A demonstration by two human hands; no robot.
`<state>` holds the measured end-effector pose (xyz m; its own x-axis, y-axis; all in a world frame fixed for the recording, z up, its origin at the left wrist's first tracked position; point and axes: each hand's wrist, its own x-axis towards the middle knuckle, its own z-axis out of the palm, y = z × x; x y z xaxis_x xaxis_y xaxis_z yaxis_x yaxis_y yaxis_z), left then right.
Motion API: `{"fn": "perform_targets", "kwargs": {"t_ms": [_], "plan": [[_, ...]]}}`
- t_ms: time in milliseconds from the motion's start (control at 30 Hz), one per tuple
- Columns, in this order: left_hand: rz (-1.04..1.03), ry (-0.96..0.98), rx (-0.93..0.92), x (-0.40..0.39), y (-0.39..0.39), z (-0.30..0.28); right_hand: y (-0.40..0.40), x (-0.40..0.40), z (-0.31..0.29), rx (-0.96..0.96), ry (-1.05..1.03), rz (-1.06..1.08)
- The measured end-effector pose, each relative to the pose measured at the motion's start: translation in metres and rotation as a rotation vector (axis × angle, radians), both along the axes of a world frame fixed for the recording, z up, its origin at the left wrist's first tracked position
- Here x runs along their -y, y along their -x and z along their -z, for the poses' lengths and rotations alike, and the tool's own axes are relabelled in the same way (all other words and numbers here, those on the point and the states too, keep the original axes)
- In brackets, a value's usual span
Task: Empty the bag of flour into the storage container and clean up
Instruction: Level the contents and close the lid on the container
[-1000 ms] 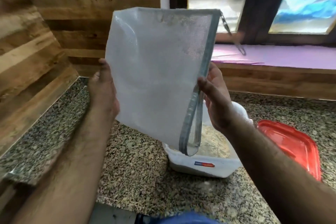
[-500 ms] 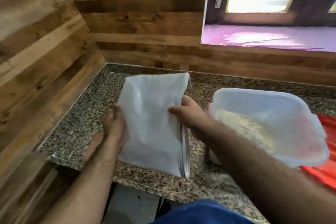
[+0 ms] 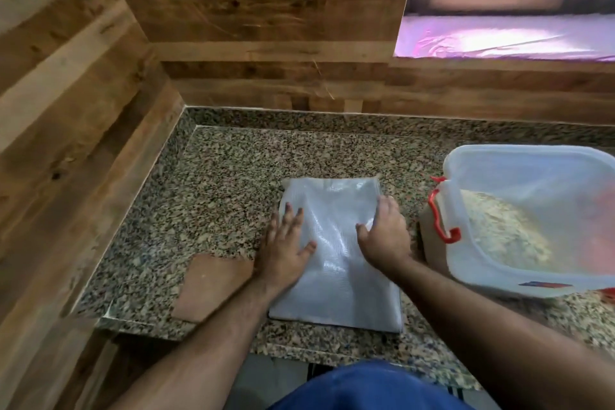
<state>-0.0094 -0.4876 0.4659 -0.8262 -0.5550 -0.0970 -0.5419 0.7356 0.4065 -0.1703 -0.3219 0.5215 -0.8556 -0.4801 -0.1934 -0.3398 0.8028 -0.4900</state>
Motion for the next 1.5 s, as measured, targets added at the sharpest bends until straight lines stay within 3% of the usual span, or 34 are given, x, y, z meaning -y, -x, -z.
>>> {"fn": "perform_targets", "kwargs": {"t_ms": [33, 100, 200, 367, 533, 733, 867, 1000, 1067, 1167, 1267, 1333, 1433, 1500], "plan": [[0.091, 0.070, 0.014, -0.006, 0.000, -0.004, -0.007, -0.001, 0.006, -0.082, -0.082, -0.160], [0.209, 0.034, 0.046, -0.014, 0.000, -0.001, -0.024, -0.005, 0.017, -0.087, -0.224, -0.454], [0.261, 0.004, 0.200, -0.015, 0.002, 0.014, -0.046, -0.009, 0.034, -0.002, -0.356, -0.662], [0.314, 0.126, 0.373, -0.006, -0.002, 0.037, -0.050, -0.016, 0.066, -0.020, -0.480, -0.711], [0.322, 0.081, 0.407, -0.003, -0.001, 0.031, -0.041, -0.020, 0.072, 0.049, -0.457, -0.752], [0.365, 0.013, 0.559, 0.010, 0.040, -0.025, -0.018, 0.006, 0.021, 0.262, -0.594, -0.786], [0.243, 0.030, 0.288, 0.013, 0.084, -0.077, 0.003, 0.018, -0.064, 0.005, -0.456, -0.701], [0.181, 0.084, -0.166, -0.028, 0.130, -0.143, 0.040, -0.023, -0.149, -0.371, -0.303, -0.529], [0.208, 0.058, -0.384, -0.062, 0.149, -0.173, 0.064, -0.061, -0.178, -0.455, -0.247, -0.401], [0.361, 0.077, -0.567, -0.120, 0.172, -0.203, 0.102, -0.128, -0.198, -0.511, -0.174, -0.209], [0.510, 0.103, -0.576, -0.183, 0.192, -0.219, 0.141, -0.199, -0.196, -0.461, -0.043, -0.001], [0.565, 0.099, -0.486, -0.227, 0.204, -0.216, 0.165, -0.246, -0.180, -0.459, 0.020, 0.147], [0.597, 0.164, -0.210, -0.284, 0.218, -0.194, 0.196, -0.305, -0.145, -0.428, 0.152, 0.350], [0.616, 0.053, 0.009, -0.303, 0.227, -0.179, 0.213, -0.338, -0.111, -0.385, 0.190, 0.413]]}}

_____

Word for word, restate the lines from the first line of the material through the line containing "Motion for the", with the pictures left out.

Response to this task:
A demonstration by two human hands; no robot.
`<state>` holds the measured end-effector pose (xyz m; its own x-axis, y-axis; all in a world frame fixed for the recording, z up, its origin at the left wrist's first tracked position; point and axes: each hand's wrist, its own x-axis towards the middle knuckle, its own z-axis out of the palm, y = z × x; x y z xaxis_x xaxis_y xaxis_z yaxis_x yaxis_y yaxis_z), left then right.
Motion API: `{"fn": "perform_targets", "kwargs": {"t_ms": [_], "plan": [[_, ...]]}}`
- t_ms: time in milliseconds from the motion's start (control at 30 Hz), one per tuple
- Columns, in this order: left_hand: rz (-1.04..1.03), ry (-0.96..0.98), rx (-0.93..0.92), x (-0.40..0.39), y (-0.39..0.39), z (-0.30..0.28); right_hand: y (-0.40..0.40), x (-0.40..0.40), z (-0.31..0.29), rx (-0.96..0.96), ry (-1.05..1.03), rz (-1.06..1.08)
- The measured end-effector pose, each relative to the pose measured at the motion's start: translation in metres and rotation as a rotation vector (axis × angle, radians), both along the axes of a world frame fixed for the recording, z up, its origin at the left wrist's first tracked position
- Here x runs along their -y, y along their -x and z along their -z, for the poses' lengths and rotations alike, and the tool's own axes are relabelled in the same way (all other words and numbers here, those on the point and the states too, keep the original axes)
- In brackets, a value's usual span
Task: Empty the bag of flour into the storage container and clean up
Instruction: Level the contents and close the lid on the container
[-1000 ms] 
[-500 ms] 
[+0 ms] 
<state>-0.0094 -0.4876 0.4659 -0.8262 -0.5550 -0.0970 -0.5419 0.7356 0.4065 -0.1703 -0.3219 0.5215 -0.8556 -0.4801 -0.1934 -0.3398 0.8028 -0.4900</state>
Motion for the next 1.5 s, as measured, targets added at the sharpest bends until straight lines stay within 3% of the usual span, or 34 are given, x, y, z meaning -y, -x, -z.

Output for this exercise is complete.